What is being asked >>
Retype the listing without any alteration.

Source data >>
--------------------------------

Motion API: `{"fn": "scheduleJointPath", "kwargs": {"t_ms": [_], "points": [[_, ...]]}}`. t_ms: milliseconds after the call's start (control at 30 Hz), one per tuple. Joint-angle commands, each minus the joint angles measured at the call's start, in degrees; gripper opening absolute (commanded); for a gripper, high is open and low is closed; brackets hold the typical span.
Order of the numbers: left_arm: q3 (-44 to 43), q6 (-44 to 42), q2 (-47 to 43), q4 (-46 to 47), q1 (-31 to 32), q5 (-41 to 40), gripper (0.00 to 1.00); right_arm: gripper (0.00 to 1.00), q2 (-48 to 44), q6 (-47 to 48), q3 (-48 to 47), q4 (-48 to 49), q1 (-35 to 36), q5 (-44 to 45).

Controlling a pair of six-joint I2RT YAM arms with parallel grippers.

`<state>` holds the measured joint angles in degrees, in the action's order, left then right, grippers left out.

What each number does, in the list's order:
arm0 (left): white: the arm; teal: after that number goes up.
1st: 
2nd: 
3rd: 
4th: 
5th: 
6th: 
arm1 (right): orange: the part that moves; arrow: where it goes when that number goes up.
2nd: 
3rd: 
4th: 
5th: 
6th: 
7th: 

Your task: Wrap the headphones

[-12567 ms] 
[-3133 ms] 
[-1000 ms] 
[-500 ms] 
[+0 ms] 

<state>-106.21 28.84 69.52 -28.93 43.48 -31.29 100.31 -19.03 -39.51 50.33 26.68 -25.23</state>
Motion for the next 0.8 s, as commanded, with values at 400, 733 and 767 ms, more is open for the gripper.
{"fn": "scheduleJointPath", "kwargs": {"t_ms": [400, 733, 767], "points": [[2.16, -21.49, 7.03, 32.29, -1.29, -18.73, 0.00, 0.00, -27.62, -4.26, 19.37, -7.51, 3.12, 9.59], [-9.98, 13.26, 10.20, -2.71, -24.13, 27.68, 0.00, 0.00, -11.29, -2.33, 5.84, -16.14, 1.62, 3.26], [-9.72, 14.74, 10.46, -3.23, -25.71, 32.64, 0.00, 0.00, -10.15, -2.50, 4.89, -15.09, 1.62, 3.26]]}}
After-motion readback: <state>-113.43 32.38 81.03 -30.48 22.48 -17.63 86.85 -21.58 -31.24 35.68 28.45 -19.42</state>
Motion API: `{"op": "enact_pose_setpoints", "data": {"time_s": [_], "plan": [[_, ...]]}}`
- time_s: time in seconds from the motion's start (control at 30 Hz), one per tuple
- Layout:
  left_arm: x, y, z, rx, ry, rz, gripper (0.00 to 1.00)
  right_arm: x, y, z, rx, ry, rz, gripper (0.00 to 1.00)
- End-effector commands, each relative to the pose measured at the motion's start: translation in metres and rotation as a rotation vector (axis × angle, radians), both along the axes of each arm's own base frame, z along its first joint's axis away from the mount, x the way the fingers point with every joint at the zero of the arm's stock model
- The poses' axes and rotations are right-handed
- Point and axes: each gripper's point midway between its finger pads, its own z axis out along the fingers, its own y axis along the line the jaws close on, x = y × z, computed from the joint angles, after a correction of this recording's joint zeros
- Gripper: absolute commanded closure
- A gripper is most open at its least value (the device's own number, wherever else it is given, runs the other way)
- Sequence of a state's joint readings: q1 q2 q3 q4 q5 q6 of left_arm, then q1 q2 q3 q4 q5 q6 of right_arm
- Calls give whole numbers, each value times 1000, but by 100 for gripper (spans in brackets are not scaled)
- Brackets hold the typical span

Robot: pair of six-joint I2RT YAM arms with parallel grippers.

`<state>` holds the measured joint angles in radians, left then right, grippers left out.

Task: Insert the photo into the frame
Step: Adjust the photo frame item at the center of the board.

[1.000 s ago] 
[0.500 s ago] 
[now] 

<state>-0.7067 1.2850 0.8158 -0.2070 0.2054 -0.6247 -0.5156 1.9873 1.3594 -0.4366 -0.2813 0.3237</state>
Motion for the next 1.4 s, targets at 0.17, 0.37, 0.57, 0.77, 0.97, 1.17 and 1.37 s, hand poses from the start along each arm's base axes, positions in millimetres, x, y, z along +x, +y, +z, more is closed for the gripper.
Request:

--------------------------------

Answer >>
Motion API: `{"fn": "scheduleJointPath", "kwargs": {"t_ms": [_], "points": [[_, ...]]}}`. t_ms: milliseconds after the call's start (control at 30 Hz), one per tuple. Joint-angle commands, each minus the joint angles measured at the call's start, in degrees; gripper opening absolute (commanded); for a gripper, high is open and low is closed; brackets hold the typical span.
Order of the numbers: left_arm: q3 (-44 to 43), q6 (-44 to 42), q2 (-47 to 43), q4 (-46 to 47), q1 (-31 to 32), q5 (-41 to 40), gripper (0.00 to 1.00); right_arm: gripper (0.00 to 1.00), q2 (-48 to 44), q6 (-47 to 48), q3 (-48 to 47), q4 (-48 to 49), q1 (-35 to 36), q5 (-44 to 45).

Controlling a pair of six-joint I2RT YAM arms with parallel grippers.

`<state>` holds the measured joint angles in degrees, in the action's order, left then right, grippers left out.

What each number does, in the list's order:
arm0 (left): white: the arm; teal: after that number goes up.
1st: 
2nd: 
3rd: 
4th: 
5th: 
6th: 
arm1 (right): orange: the part that moves; arrow: where it goes when that number goes up.
2nd: 
3rd: 
4th: 
5th: 
6th: 
7th: 

Your task: Wrap the headphones

[-12567 ms] 
[-3133 ms] 
[-1000 ms] 
[-500 ms] 
[+0 ms] 

<state>-106.21 28.84 69.52 -28.93 43.48 -31.29 100.31 -19.03 -39.51 50.33 26.68 -25.23</state>
Motion for the next 0.8 s, as commanded, with values at 400, 733 and 767 ms, more is open for the gripper.
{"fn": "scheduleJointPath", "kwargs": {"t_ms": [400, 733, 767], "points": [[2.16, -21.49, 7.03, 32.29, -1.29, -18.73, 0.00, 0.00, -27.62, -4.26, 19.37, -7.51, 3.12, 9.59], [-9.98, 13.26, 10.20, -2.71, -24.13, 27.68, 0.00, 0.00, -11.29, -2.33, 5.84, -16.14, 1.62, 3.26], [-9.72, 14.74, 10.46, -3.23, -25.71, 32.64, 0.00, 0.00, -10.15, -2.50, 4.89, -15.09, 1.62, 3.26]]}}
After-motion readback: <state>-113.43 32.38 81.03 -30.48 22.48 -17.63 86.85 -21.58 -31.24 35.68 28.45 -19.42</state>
Motion API: `{"op": "enact_pose_setpoints", "data": {"time_s": [_], "plan": [[_, ...]]}}`
- time_s: time in seconds from the motion's start (control at 30 Hz), one per tuple
- Layout:
  left_arm: x, y, z, rx, ry, rz, gripper (0.00 to 1.00)
  right_arm: x, y, z, rx, ry, rz, gripper (0.00 to 1.00)
- End-effector commands, each relative to the pose measured at the motion's start: translation in metres and rotation as a rotation vector (axis × angle, radians), both along the axes of each arm's own base frame, z along its first joint's axis away from the mount, x the way the fingers point with every joint at the zero of the arm's stock model
- The poses' axes and rotations are right-handed
- Point and axes: each gripper's point midway between its finger pads, its own z axis out along the fingers, its own y axis along the line the jaws close on, x = y × z, computed from the joint angles, after a correction of this recording's joint zeros
- Gripper: absolute commanded closure
- A gripper is most open at its least value (the device's own number, wherever else it is given, runs the other way)
- Sequence of a state's joint readings: q1 q2 q3 q4 q5 q6 of left_arm, then q1 q2 q3 q4 q5 q6 of right_arm
- Calls give whole numbers, each value times 1000, but by 100 for gripper (spans in brackets are not scaled)
- Brackets hold the typical span

Robot: pair of six-joint I2RT YAM arms with parallel grippers.

`<state>` holds the measured joint angles in radians, left then right, grippers left out.

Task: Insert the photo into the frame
Step: Adjust the photo frame item at the center of the board.

[1.000 s ago] 
[0.500 s ago] 
[now] 

<state>-0.7067 1.2850 0.8158 -0.2070 0.2054 -0.6247 -0.5156 1.9873 1.3594 -0.4366 -0.2813 0.3237</state>
Motion for the next 1.4 s, targets at 0.17, 0.37, 0.57, 0.77, 0.97, 1.17 and 1.37 s, hand poses from the start along each arm's base axes, positions in millimetres, x, y, z along +x, +y, +z, more is closed for the gripper.
Request:

The output returned above is complete.